> _Records provided_:
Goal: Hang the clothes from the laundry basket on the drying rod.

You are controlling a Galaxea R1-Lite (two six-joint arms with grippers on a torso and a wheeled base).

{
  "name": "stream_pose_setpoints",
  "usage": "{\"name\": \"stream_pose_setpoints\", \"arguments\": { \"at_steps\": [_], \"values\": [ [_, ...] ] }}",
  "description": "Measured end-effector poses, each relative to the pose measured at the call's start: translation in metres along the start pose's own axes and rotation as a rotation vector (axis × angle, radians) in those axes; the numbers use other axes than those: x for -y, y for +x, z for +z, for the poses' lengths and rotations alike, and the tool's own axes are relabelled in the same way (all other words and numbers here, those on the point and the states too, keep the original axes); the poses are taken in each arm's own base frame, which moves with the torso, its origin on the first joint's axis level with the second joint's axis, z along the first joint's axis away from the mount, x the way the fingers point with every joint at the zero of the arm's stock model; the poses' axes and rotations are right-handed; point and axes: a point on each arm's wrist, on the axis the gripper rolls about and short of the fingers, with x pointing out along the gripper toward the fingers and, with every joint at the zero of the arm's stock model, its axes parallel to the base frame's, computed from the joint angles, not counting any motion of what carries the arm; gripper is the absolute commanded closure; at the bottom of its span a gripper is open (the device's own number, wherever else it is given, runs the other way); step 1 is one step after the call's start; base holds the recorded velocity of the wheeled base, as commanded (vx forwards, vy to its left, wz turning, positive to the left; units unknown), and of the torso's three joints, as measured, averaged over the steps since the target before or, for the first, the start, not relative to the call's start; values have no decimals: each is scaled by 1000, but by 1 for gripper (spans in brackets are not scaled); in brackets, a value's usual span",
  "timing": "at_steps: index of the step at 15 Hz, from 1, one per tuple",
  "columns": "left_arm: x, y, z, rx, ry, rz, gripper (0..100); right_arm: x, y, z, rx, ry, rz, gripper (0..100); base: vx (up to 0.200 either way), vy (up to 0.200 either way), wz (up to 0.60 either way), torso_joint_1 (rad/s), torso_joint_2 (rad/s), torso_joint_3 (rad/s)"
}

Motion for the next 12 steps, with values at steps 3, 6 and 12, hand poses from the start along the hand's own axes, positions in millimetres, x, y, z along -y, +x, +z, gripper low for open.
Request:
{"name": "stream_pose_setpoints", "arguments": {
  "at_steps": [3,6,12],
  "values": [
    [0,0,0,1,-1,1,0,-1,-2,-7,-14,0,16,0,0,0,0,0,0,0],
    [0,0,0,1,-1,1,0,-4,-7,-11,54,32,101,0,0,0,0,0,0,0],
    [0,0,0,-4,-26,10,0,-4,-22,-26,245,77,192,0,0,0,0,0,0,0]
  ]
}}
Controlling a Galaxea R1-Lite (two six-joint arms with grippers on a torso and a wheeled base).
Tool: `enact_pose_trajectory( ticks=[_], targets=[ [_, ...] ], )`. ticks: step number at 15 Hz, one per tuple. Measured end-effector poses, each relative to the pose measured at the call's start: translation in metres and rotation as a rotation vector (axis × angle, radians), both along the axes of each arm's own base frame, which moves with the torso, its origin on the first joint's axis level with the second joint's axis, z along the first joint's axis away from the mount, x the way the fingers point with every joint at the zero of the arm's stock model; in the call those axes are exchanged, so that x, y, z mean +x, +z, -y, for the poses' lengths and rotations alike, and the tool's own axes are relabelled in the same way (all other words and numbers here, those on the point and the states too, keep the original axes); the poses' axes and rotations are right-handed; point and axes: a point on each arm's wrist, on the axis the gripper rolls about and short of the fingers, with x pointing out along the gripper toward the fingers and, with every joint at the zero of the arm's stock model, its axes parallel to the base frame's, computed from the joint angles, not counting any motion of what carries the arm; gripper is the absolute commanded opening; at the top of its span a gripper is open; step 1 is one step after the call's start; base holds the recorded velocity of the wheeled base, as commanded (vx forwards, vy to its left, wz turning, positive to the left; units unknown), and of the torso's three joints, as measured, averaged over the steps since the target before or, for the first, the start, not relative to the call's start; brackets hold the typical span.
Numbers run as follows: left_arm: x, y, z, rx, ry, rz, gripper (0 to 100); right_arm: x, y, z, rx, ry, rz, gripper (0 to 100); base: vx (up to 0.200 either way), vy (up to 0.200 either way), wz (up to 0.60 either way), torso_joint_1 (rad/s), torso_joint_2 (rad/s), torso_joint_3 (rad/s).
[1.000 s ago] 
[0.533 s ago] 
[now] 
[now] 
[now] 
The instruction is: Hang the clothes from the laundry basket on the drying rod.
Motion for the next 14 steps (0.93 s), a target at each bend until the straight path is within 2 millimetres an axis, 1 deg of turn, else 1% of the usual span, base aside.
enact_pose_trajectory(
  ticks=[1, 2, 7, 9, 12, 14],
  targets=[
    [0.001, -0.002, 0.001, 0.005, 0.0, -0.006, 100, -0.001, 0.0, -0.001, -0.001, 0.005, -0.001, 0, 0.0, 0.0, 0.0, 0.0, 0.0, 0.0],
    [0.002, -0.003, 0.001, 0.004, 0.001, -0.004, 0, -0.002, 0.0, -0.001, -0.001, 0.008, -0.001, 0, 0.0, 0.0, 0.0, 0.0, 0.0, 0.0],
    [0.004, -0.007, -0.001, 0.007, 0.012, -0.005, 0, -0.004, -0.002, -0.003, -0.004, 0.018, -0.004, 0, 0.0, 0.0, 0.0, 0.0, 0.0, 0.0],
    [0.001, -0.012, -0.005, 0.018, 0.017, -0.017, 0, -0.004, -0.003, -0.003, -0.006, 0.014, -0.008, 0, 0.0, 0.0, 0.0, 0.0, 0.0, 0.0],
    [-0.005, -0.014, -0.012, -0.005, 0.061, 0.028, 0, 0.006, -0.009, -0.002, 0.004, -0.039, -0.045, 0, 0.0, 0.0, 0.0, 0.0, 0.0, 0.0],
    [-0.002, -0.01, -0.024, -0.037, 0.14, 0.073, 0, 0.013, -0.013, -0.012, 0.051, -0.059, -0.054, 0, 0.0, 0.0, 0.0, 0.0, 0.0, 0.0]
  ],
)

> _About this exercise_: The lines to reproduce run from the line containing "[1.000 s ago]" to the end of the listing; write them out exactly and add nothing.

> _Finished task_:
[1.000 s ago] 
[0.533 s ago] 
[now] 
[now] 
[now] 
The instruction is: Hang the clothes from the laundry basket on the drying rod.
Motion for the next 14 steps (0.93 s), a target at each bend until the straight path is within 2 millimetres an axis, 1 deg of turn, else 1% of the usual span, base aside.
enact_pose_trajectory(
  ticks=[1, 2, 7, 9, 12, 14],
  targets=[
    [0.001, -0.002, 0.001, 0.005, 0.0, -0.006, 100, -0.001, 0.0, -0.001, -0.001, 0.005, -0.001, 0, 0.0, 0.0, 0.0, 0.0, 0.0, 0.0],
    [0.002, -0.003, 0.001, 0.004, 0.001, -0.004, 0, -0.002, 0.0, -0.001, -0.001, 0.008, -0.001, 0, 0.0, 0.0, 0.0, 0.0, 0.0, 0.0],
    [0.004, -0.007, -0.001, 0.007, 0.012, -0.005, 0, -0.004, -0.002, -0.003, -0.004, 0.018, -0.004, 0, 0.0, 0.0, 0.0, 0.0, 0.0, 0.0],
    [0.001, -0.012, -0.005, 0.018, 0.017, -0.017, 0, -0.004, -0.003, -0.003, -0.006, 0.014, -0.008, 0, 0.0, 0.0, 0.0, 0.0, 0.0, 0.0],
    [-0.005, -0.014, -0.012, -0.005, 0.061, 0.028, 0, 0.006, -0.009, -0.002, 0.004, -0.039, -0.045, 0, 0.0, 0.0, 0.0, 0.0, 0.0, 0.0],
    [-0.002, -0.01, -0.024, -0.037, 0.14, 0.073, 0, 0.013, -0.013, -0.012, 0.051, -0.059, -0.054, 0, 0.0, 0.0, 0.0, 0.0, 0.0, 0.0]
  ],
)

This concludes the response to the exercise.